Behind a VPN (or any path whose MTU is below 1500), full-size guest packets can be silently dropped — most visibly, docker pull fails with a TLS handshake timeout while curl to the same registry works. With guest_mtu: 0 (the default), shed-server detects the host's egress path MTU when a shed starts and lowers the guest interface to match; on a normal 1500 path nothing changes.

Detection runs at VM start, so if you connect or disconnect the VPN while a shed is already running, run shed restart <name> to re-detect.
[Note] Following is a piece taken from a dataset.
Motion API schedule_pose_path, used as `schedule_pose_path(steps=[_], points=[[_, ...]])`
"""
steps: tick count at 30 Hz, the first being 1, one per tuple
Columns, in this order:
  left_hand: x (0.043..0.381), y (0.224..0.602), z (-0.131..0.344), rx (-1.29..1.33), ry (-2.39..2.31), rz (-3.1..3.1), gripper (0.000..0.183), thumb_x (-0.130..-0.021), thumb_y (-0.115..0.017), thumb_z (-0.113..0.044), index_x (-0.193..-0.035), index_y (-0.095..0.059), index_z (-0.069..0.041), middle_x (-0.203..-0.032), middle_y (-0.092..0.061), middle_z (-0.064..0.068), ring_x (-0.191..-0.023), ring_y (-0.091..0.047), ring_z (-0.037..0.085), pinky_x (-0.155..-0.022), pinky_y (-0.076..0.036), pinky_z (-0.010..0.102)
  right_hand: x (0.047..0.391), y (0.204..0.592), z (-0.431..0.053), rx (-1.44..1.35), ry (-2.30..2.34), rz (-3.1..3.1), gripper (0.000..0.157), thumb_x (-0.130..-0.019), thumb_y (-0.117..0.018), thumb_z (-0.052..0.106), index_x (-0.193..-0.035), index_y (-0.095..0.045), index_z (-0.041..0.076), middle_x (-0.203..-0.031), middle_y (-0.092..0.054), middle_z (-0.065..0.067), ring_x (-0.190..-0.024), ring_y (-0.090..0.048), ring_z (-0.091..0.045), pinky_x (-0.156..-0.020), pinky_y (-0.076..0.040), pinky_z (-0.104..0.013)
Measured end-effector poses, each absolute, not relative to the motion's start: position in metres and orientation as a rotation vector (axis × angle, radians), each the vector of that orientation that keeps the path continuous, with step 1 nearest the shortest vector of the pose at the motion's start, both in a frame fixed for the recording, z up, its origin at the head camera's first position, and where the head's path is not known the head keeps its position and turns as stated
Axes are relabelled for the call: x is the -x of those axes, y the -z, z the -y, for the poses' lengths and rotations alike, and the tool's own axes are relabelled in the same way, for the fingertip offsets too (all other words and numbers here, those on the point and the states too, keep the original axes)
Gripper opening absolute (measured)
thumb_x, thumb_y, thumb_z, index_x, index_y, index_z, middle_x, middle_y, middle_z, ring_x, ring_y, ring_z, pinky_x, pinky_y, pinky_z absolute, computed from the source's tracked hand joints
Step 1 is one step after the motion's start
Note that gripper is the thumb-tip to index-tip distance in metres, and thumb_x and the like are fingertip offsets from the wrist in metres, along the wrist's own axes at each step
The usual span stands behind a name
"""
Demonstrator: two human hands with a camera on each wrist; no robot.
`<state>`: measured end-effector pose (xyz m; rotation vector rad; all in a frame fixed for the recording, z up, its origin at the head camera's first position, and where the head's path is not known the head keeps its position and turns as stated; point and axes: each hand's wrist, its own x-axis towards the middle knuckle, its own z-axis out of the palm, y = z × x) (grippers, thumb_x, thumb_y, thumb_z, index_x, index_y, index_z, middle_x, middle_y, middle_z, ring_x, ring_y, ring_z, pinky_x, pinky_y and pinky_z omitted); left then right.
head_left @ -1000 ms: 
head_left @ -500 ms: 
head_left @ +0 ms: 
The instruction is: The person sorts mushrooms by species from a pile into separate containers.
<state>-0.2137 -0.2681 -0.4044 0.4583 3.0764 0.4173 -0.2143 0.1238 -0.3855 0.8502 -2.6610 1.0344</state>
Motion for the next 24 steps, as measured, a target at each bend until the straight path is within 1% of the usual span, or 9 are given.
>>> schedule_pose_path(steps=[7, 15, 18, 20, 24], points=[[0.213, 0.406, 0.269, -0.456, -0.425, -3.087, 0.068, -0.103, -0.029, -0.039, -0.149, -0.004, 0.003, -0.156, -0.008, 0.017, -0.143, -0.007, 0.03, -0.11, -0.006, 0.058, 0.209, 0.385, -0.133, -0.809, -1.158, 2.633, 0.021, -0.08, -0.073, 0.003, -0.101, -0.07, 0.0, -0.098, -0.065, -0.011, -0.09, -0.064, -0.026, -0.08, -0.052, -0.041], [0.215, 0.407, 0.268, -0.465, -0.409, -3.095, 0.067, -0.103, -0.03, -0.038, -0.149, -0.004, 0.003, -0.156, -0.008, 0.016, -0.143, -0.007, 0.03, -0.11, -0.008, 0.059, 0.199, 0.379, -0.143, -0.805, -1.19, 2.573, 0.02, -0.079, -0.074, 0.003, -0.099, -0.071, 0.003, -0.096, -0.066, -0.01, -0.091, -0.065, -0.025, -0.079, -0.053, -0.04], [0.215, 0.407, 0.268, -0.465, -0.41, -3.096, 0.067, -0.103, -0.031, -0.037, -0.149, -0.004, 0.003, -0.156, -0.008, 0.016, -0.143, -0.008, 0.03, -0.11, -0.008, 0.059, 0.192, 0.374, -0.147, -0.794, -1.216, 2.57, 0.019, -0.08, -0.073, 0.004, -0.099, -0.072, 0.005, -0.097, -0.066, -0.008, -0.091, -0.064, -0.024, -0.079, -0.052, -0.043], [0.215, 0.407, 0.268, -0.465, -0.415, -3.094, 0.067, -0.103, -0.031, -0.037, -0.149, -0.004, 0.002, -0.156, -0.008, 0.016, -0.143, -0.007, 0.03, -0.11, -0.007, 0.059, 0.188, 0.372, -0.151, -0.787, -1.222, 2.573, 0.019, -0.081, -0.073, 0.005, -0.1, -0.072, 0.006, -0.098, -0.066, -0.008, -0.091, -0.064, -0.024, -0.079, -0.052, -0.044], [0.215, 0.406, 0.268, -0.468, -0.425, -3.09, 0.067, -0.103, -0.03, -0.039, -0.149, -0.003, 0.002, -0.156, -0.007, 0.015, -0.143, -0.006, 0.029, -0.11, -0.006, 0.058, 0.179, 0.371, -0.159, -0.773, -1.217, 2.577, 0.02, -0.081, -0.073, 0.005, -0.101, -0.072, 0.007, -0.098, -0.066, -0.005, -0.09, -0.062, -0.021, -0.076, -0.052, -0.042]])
Set guest_mtu explicitly only to override detection (for example, to pin a value for a VPN whose tunnel interface still reports 1500).

See VZ Setup for setup details.

Environment File¶

Location: As configured in env_file (typically ~/.shed/env)

Environment variables injected into all containers:

ANTHROPIC_API_KEY=sk-ant-...
OPENAI_API_KEY=sk-...
GITHUB_TOKEN=ghp_...

Set restricted permissions:

chmod 600 ~/.shed/env

SSH Known Hosts¶

Location: ~/.shed/known_hosts

Stores SSH host keys for shed servers. Populated automatically when running shed server add.

Sync Configuration¶

See File Sync for sync configuration.

Tunnel Configuration¶

See Tunnels for tunnel configuration.